One of the markers of conservatism in our modern democracy is a routine willingness to say one thing privately and another publicly. The reason for this is that our national consensus has turned towards justice, which causes defenders of the old order into a bad situation where they either say what they mean and sound like monsters, or they try to reframe their authoritarian views in liberal terms to confuse the issue. Historically, this has mostly been a stalling tactic, if in results if not in intention. Slave owners bought a little more time owning slaves by claiming slavery was good for slaves, because they weren't smart enough for freedom...In the early days of segregation, what was privately expressed as an explicit desire to keep black people as second class citizens was cleaned up and publicly presented as "separate but equal". When that stopped working, private support for segregation as segregation was cleaned up and presented to the public as "states' rights" or "private property rights". After desegregation, private anger at black people for demanding equality was cleaned up and presented as "law and order" in public. You know this history.
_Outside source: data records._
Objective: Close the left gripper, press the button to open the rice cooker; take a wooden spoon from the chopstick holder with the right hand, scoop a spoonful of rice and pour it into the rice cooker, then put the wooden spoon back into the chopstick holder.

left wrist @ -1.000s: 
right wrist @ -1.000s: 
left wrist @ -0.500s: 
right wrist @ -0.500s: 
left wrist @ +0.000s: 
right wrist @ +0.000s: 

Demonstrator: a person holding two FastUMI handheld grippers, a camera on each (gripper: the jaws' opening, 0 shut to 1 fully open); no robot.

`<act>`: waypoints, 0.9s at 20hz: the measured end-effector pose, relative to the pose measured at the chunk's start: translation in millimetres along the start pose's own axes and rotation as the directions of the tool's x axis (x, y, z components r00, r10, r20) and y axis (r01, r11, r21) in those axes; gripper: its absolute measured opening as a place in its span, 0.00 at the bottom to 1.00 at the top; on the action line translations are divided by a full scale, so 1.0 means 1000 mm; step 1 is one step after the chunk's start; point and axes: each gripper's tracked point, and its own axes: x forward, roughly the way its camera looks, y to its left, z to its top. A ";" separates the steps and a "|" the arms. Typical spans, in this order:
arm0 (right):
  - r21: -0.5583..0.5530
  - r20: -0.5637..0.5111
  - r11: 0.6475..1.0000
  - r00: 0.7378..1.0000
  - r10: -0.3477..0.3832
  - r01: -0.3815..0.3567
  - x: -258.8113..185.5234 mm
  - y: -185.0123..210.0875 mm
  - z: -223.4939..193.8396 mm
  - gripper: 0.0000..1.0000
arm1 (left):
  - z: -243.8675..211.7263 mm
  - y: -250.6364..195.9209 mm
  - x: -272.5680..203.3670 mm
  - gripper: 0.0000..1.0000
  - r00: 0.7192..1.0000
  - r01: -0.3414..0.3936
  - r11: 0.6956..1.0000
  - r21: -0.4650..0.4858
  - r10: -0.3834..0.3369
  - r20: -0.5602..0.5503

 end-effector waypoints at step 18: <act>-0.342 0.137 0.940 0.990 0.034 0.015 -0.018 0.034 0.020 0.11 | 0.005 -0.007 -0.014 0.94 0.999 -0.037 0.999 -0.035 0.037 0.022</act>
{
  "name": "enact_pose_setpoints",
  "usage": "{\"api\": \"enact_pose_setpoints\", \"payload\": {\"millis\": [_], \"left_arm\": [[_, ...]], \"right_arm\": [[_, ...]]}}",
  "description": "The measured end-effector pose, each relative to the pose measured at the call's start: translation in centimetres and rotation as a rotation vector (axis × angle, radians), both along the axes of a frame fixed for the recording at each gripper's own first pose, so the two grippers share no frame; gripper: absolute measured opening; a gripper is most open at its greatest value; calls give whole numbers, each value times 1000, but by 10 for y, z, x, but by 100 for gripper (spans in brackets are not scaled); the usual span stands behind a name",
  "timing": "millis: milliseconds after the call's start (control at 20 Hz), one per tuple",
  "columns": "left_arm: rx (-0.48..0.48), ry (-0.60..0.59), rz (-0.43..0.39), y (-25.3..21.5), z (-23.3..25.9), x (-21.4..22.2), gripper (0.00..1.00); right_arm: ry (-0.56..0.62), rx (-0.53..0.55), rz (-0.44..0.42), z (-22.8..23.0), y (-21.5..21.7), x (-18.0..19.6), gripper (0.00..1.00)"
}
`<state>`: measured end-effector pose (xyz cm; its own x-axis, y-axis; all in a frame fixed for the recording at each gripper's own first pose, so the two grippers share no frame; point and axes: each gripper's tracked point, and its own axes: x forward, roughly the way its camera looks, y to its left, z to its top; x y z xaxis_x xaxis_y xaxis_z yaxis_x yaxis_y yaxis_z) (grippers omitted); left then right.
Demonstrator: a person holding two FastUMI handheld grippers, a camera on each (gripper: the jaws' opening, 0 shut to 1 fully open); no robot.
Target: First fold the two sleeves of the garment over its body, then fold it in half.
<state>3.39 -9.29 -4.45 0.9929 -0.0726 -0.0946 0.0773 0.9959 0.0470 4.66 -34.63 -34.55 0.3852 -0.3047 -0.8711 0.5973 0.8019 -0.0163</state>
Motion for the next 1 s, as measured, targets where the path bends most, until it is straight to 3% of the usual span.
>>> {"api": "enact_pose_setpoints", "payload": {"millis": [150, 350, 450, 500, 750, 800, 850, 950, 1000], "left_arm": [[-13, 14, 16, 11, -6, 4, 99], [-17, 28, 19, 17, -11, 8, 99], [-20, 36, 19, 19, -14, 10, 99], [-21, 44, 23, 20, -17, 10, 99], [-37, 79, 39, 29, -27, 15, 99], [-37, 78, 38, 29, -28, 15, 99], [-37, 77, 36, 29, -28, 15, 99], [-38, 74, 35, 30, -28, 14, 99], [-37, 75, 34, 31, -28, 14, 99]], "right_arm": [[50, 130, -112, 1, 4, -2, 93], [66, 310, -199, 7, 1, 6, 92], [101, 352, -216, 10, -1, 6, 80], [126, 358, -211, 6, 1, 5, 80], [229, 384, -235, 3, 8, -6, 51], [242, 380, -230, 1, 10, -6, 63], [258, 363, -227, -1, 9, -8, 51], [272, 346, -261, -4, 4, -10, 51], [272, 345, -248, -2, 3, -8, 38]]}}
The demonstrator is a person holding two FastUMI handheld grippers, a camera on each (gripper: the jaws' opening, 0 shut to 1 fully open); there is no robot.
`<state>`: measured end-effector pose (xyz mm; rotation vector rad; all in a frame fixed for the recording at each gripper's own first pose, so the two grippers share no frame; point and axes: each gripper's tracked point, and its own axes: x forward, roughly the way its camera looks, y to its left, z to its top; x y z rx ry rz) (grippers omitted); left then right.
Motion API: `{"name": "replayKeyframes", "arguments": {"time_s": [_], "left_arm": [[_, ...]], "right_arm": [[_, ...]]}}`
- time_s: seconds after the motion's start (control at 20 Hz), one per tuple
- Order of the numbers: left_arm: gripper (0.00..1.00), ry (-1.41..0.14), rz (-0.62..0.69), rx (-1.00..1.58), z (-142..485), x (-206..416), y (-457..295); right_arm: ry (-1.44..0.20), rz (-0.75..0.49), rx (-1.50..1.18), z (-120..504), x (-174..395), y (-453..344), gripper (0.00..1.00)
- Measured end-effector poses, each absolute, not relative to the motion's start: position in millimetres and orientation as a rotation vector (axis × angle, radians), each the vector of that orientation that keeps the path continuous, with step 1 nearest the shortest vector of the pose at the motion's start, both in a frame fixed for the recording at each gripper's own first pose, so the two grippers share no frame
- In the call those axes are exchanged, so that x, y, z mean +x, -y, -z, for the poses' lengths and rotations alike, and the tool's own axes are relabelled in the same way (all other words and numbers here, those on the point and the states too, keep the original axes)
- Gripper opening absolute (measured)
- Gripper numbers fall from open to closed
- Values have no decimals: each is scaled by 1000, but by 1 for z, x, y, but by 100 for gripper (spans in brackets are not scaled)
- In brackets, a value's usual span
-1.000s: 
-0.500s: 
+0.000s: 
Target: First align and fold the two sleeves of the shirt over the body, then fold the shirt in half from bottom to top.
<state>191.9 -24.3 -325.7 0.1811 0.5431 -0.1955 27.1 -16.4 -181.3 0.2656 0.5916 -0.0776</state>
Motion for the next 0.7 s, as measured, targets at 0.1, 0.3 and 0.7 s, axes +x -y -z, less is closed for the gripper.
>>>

I believe that racism is what developed the strategy, but now it's endemic. Abortion is privately about sluts who can't keep their legs shut, publicly about "life".
Economic policies that that are designed to grow the gap between the haves and have-nots are publicly supported because they supposedly grow the economy and do the opposite.
Anti-gay bigotry is blatant in private spaces, but about "traditional marriage" in public spaces.
The problem with this strategy is it actually takes a lot of effort to maintain elaborate facades. And really, only people who are out in public are expected to maintain the facade. The blatant nastiness is freely expressed in private spaces, which is why, as I've pointed out before, elaborate email chains are one of those things that help create conservative solidarity largely out of the view of liberals.
Now, most of us do this to one extent or another, but with liberals I rarely hear a direct conflict between their private values and their public ones, but with conservatives, there's often a direct conflict, or at least mismatch, between private values and public ones.
Yet another significant difference between liberals and conservatives. And one that I would get a lot of head nods about from my liberal cronies, but dismay and denial from my conservative buddies (yes, I have some of those). Self-awareness seems not to be a strong suit among that crew.
Self-awareness is a trait I generally find lack in anybody whose ideas are challenged.